Shure: The best?
This Q&A at the Shure site is interesting because the company rep actually backs away from declaring its industry standard microphone “the best.”

Question: I was just wondering, the sm57 seams to be the mic that most artists use for their Guitar Cabinet, but is it really the best mic for that or is it just that it’s been such a classical model so long that they just presume that its the best and therefore use it? I mean the technology must have gone forward since it was first released?

There is never a “best” microphone. Is there a “best guitar amp”? Is there a “best guitar”? The selection of a mic, guitar amp, or guitar is subjective. It is what appeals to your ear that is important. Many artists prefer the sound of the SM57 for miking a guitar amp, thus its popularity.

“I mean the technology must have gone forward since it was first released?”
The SM57 has been internally improved in many ways over the years, but the styling has stayed the same because customers like it. Some styles are classics: Marshall amps, Fender Telecaster, Gibson Les Paul, Shure SM57 and SM58. Why change if it a model is successful?

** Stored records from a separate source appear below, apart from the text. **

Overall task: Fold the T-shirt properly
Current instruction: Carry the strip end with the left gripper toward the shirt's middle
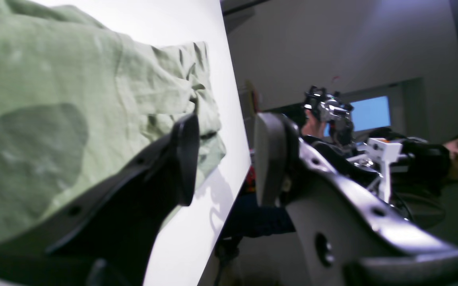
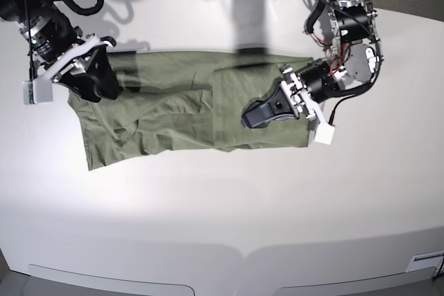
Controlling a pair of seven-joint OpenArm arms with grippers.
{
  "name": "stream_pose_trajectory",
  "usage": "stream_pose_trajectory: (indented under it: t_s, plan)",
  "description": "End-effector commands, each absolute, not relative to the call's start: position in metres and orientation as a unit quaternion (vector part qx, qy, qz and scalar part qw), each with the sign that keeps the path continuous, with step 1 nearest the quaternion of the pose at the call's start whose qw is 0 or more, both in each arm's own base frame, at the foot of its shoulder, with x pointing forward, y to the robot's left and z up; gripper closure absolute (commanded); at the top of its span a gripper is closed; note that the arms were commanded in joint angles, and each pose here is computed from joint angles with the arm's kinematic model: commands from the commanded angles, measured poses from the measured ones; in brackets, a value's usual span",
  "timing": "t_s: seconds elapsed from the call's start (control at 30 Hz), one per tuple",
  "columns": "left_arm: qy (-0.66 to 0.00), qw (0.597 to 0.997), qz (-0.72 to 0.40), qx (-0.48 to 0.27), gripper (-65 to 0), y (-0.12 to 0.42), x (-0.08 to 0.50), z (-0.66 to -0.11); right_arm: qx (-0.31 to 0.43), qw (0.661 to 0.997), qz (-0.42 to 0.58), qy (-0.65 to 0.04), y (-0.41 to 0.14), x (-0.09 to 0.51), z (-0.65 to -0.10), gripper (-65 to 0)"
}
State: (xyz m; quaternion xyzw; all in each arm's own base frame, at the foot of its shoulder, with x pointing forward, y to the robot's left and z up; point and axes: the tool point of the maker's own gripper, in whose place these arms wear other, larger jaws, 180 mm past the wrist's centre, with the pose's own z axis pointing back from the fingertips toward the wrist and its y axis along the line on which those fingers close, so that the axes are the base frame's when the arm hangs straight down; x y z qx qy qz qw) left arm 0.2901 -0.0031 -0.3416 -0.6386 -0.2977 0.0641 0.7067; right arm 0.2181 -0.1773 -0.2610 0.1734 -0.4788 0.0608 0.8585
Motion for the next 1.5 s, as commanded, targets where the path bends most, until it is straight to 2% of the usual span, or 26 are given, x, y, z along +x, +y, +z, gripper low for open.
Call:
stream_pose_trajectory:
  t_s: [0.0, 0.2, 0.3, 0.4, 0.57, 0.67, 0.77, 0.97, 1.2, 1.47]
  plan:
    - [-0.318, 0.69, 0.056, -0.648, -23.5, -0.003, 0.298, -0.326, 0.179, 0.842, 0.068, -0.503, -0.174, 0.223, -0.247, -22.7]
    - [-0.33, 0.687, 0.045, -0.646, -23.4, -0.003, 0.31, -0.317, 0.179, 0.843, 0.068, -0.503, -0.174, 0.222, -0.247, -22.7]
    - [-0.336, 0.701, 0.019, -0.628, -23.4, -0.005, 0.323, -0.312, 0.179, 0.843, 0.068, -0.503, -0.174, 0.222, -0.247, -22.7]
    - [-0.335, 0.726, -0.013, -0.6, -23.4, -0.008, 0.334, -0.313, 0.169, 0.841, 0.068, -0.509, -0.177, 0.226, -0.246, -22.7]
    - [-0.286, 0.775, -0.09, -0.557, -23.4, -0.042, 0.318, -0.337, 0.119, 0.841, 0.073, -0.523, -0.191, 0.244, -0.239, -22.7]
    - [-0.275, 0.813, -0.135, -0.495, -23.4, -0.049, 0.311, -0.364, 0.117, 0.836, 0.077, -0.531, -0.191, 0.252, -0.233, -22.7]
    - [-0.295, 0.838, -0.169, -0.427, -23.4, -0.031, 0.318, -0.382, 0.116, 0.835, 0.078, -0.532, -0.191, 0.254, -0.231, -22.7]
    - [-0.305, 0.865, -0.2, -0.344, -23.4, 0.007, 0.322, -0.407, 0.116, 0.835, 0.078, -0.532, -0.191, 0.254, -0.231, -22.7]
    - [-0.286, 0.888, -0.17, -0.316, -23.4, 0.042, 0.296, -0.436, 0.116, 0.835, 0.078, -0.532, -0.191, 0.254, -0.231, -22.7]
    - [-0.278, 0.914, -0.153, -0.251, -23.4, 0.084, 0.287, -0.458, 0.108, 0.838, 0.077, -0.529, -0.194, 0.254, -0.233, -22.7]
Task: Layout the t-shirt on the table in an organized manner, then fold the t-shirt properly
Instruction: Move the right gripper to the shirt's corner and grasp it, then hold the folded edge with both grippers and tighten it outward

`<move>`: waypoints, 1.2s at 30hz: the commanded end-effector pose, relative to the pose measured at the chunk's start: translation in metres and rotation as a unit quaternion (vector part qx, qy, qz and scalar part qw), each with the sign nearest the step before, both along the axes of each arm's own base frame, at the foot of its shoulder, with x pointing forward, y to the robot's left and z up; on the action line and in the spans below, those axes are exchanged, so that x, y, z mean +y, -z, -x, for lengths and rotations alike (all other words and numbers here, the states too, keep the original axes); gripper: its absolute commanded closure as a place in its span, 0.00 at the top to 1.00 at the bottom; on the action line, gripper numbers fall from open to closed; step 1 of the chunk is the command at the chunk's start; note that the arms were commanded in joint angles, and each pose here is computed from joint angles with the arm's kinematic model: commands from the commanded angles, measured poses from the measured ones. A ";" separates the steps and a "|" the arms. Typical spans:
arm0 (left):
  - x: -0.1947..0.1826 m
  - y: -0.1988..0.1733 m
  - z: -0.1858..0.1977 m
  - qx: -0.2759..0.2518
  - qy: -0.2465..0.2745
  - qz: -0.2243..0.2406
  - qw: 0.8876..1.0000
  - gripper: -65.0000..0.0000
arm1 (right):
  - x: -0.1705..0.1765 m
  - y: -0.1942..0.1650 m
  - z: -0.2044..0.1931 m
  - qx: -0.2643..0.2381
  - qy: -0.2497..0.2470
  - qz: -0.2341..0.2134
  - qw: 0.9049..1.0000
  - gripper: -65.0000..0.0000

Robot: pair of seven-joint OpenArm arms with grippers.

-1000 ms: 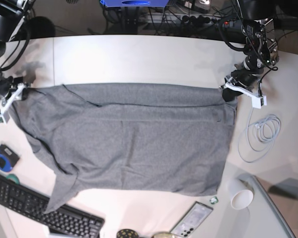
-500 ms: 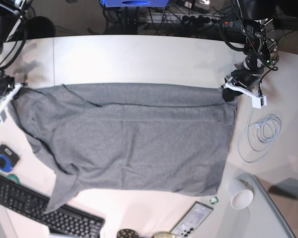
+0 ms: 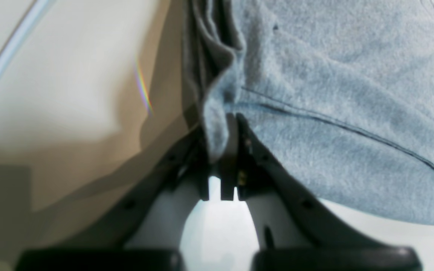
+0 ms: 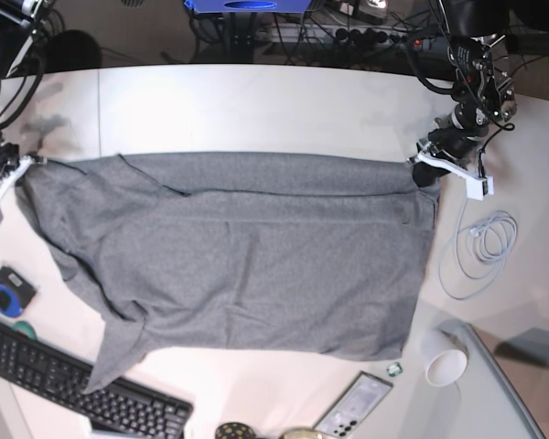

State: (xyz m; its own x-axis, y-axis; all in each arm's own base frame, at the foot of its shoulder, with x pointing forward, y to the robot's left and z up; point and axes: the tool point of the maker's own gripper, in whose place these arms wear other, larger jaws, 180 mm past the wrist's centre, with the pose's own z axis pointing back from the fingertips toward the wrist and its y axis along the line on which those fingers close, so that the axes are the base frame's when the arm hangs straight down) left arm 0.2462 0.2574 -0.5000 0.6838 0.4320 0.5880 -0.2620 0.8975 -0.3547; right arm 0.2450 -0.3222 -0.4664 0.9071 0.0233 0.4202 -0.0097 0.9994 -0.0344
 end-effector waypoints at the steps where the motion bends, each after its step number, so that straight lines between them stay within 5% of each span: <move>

Steven Berlin Johnson: Insane, etc.
At author Steven Berlin Johnson’s site, he provides snappy and straightforward summaries for each of his books. The kind of unique p.o.v. stands out from the accurate but dry summaries you usually see.

Everything Bad Is Good for You: How Today’s Popular Culture Is Actually Making Us Smarter
The title says it all. This one sparked a slightly insane international conversation about the state of pop culture—and particularly games. There were more than a few dissenters, but the response was more positive than I had expected. And it got me on The Daily Show, which made it all worthwhile.

Emergence: The Connected Lives of Ants, Brains, Cities, and Software
The story of bottom-up intelligence, from slime mold to Slashdot. Probably the most critically well-received of all my books, and the one that has influenced the most eclectic mix of fields: political campaigns, web business models, urban planning, the war on terror.

TriTours: Asking the ugly questions
Usually, travel sites just give you hype. That’s why a site like TriTours stands out. It has a Morocco FAQ page that deals honestly with topics that might concern potential tourists. Here are the questions at the “Safety and health” section.

Is Morocco safe for Americans?
Is it safe for a woman to travel alone in Morocco?
Is it safe for a Jew to travel to Morocco?
Should I get any vaccinations before I travel to Morocco?
Can I drink tap water in Morocco?
Are Morocco’s beaches safe to swim?
Is it safe to hitchhike in Morocco?
Is it a good idea to travel to Morocco with children?

Maybe more FAQs should address fears instead of hyping the sunny side of things.

Design Observer: What if I told the truth?
In This is My Process, Michael Bierut wonders, “What would happen, I wonder, if I actually told the truth about what happens in a design process?”

When I do a design project, I begin by listening carefully to you as you talk about your problem and read whatever background material I can find that relates to the issues you face. If you’re lucky, I have also accidentally acquired some firsthand experience with your situation. Somewhere along the way an idea for the design pops into my head from out of the blue. I can’t really explain that part; it’s like magic. Sometimes it even happens before you have a chance to tell me that much about your problem! Now, if it’s a good idea, I try to figure out some strategic justification for the solution so I can explain it to you without relying on good taste you may or may not have. Along the way, I may add some other ideas, either because you made me agree to do so at the outset, or because I’m not sure of the first idea. At any rate, in the earlier phases hopefully I will have gained your trust so that by this point you’re inclined to take my advice. I don’t have any clue how you’d go about proving that my advice is any good except that other people — at least the ones I’ve told you about — have taken my advice in the past and prospered. In other words, could you just sort of, you know…trust me?